* The problem: Pull from the data below each line where the word "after" occurs, and copy it.

* Given material:
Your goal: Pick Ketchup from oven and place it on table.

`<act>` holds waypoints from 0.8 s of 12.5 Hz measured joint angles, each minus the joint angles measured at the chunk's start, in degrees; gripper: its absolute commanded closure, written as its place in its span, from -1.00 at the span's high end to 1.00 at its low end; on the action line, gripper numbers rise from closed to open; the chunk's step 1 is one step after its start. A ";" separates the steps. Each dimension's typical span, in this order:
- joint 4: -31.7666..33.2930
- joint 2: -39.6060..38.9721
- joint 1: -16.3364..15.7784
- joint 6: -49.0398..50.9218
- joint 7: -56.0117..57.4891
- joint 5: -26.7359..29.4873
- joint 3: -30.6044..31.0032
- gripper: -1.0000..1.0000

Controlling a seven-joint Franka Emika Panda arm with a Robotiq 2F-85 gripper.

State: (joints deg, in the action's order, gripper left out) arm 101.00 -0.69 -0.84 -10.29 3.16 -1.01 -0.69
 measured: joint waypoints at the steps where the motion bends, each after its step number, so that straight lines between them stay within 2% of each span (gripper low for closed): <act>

* Completed exercise:
`<act>` holds waypoints from 0.8 s of 12.5 Hz measured joint angles, each minus the joint angles measured at the chunk's start, in degrees; gripper: its absolute commanded closure, written as its place in its span, from -1.00 at the span's high end to 1.00 at its low end; on the action line, gripper numbers rise from closed to open; the chunk's step 1 is one step after its start. A ";" separates the steps. Each dimension's typical span, in this order:
 measured: joint waypoints at the steps where the motion bends, each after its step number, so that straight lines between them stay within 2% of each span (gripper low for closed): <act>

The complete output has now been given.